На семейном совете решено было просить... Разрешение не замедлило, и в силу его Ольга Сергеевна вынуждена была оставить очаровательный Париж и поселиться в деревне для поправления расстроенных семейных дел. В это время ей минуло тридцать четыре года.
А "куколка" тем временем процветал в одном "высшем учебном заведении", куда был помещен стараниями ma tante. Это был юноша, в полном смысле слова многообещающий: красивый, свежий, краснощекий, вполне уверенный в своей дипломатической будущности и в то же время с завистью посматривающий на бряцающих палашами юнкеров. По части священной истории он знал, что "царь Давид на лире играет во псалтыре" и что у законоучителя их "лимонная борода".
По части всеобщей истории он был твердо убежден, что Рим пал жертвою своевольной черни. По части этнографии и статистики ему небезызвестно было, что человечество разделяется на две отдельных породы: chevaliers и manants, из коих первые храбры, великодушны, преданны и верны данному слову, вторые же малодушны, трусливы, лукавы и никогда данного слова не выполняют. Он знал также, что народы, которые не роптали, были счастливы, а народы, которые роптали, были несчастливы, ибо подвергались усмирению посредством экзекуций. Сверх того, он курил табак, охотно пил шампанское и еще охотнее посещал театр Берга по воскресным и табельным дням. О maman своей он имел самое смутное понятие, то есть знал, que c'est une sainte, и что она живет за границей для поправления расстроенного здоровья. Ольга Сергеевна раза два в год писала к нему коротенькие, но чрезвычайно милые письма, в которых умоляла его воспитывать в себе семена религии и нравственности, запас которых всегда хранился в готовности у ma tante. Он с своей стороны писал к maman чаще и довольно пространно описывал свои занятия у профессоров, так что в одном письме даже подробно изобразил первый крестовый поход. "Представьте себе, милая maman, их гнали отвсюду, на них плевали, их травили собаками, однако ж они, предводимые пламенным Петром Пикардским, все шли, все шли". Но так как во время этого описания (он сам впоследствии признавался в этом maman) его тайно преследовал образ некоторой Альфонсинки и ее куплет:
A Provins
On recolte des roses
Et du jasmin,
Et beaucoup d'autres choses... {*}
{* В Провене собирают розы и жасмин и много кое-чего другого...}
то весьма естественно, что реляция о крестовом походе заканчивалась следующими словами: "в особенности же с героической стороны выказал себя при этом небольшой французский городок Provins (allez-y, bonne maman! c'est si pres de Paris) {Провен (поезжайте туда, милая мама! это так близко от Парижа).}, который в настоящее время, как видно из географии, отличается изобилием жасминов и роз самых лучших сортов".

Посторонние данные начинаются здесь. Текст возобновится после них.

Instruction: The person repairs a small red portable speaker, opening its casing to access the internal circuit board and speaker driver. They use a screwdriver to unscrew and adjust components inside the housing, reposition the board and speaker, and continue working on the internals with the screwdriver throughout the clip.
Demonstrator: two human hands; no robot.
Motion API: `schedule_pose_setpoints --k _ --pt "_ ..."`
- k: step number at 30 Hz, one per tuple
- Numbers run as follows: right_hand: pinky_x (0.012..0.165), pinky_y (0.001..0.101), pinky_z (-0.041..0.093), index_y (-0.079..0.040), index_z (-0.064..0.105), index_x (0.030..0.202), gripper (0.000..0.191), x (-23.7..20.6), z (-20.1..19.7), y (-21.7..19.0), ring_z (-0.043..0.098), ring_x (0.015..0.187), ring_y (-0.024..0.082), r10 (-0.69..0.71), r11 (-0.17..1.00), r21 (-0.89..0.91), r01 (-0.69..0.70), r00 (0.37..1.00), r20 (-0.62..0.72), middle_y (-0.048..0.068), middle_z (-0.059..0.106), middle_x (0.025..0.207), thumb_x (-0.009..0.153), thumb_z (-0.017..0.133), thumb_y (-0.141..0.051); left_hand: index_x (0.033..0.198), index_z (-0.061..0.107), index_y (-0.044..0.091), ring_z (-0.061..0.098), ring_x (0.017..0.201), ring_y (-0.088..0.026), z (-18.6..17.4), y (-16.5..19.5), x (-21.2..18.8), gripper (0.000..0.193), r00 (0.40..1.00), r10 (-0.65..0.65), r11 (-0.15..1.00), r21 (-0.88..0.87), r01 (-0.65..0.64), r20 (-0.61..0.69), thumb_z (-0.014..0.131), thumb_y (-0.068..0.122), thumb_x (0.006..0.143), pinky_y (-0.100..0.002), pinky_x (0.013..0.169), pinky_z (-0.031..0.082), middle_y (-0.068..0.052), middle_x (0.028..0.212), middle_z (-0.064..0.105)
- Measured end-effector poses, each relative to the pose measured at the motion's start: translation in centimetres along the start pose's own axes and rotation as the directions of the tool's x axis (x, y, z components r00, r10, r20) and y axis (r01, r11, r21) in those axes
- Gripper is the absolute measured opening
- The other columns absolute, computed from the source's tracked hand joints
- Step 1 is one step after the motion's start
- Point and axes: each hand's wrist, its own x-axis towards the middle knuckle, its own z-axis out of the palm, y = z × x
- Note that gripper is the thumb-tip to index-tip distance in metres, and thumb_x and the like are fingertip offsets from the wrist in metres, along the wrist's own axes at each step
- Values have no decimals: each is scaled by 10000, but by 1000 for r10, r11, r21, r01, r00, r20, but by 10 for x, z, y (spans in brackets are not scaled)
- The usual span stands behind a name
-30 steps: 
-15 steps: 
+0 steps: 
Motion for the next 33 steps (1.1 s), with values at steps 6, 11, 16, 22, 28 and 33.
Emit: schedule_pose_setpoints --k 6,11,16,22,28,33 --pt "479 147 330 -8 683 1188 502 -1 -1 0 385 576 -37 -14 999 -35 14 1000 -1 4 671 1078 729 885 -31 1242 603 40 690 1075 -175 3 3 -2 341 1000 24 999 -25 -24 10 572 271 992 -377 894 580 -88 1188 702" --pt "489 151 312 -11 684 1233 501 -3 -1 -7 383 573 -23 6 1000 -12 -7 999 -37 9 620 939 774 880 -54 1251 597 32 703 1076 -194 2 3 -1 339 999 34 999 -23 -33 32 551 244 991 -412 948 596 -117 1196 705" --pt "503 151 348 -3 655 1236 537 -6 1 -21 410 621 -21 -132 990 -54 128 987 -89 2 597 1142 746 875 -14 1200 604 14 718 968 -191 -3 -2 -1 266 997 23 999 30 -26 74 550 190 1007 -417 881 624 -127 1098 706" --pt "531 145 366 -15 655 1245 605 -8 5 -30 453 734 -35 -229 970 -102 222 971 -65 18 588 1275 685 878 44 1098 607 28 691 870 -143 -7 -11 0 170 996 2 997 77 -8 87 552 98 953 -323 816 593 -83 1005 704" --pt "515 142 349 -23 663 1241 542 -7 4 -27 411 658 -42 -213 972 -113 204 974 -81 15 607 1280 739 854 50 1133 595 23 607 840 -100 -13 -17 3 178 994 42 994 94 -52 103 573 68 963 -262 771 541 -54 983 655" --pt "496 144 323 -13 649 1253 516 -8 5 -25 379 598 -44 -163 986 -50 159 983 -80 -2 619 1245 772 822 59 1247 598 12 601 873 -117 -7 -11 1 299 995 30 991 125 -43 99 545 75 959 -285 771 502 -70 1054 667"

Таков был этот юноша, когда ему минуло шестнадцать лет и когда с Ольгой Сергеевной случилась катастрофа. Приехавши в Петербург, интересная вдова, разумеется, расплакалась и прикинулась до того наивною, что когда "куколка" в первое воскресенье явился в отпуск, то она, увидев его, притворилась испуганною и с криком: "Ах! это не "куколка"! это какой-то большой!" выбежала из комнаты. "Куколка", с своей стороны, услышав такое приветствие, приосанился и покрутил зачаток уса.